The second objection – that record-high turnout in the Republican primaries may herald high turnout in the general election – seems more reasonable at first glance. But once again, history just isn’t on Trump’s side. As FiveThirtyEight and RealClearPolitics have both pointed out recently, voter turnout in a primary is an indicator of the competitiveness of that primary, not a predictor of general election turnout. In the last six open presidential elections, the party with higher primary turnout won three times and lost three times, demonstrating that there is no real connection between primary turnout and general election results. It’s no wonder Republican turnout has been higher than Democratic turnout in this year’s primaries – until recently, there were four or five serious Republican candidates, compared to just two in the less competitive Democratic race. Even if Republican turnout is high on Election Day, turnout among the “Stop Trump” coalition (mostly young voters and minorities) will likely be at least as high.
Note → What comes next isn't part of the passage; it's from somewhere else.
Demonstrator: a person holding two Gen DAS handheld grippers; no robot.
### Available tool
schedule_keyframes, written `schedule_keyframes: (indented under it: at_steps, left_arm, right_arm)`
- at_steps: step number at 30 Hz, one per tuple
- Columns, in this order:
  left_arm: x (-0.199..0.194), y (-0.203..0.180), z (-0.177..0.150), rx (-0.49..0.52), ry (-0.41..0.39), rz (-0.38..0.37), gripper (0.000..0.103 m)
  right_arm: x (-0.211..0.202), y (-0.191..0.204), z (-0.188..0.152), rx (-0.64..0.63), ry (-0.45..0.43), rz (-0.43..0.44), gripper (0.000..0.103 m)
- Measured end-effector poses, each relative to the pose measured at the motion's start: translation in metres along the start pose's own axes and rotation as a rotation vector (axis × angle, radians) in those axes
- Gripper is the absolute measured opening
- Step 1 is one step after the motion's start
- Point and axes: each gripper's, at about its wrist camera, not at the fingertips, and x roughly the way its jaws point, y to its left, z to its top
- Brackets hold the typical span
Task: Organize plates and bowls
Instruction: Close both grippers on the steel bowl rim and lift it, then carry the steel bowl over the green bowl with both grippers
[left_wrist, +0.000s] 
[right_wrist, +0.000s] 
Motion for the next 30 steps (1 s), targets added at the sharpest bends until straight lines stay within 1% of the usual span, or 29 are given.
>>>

This is where the theory that Trump has the potential to sweep the Midwest (and even win some blue states like New York) starts to falls apart. If anything, the evidence suggests that Trump could push several purple and red states into the Democratic camp. Hillary Clinton leads Trump in recent head-to-head polls in such liberal bastions as Ohio, Colorado, Michigan, and even Utah. As Robert Schlesinger wrote for U.S. News and World Report on March 18, “Trump isn’t remaking or expanding the GOP, he’s distilling it; he’s doubling down in the hopes of squeezing one more successful run out of the old Reagan coalition.”

So amidst the racist, riotous rallies, the apocalyptic headlines, and the doomsday scenarios being peddled by political pundits, just remember – if Trump is the Republican nominee, there’s no need to panic.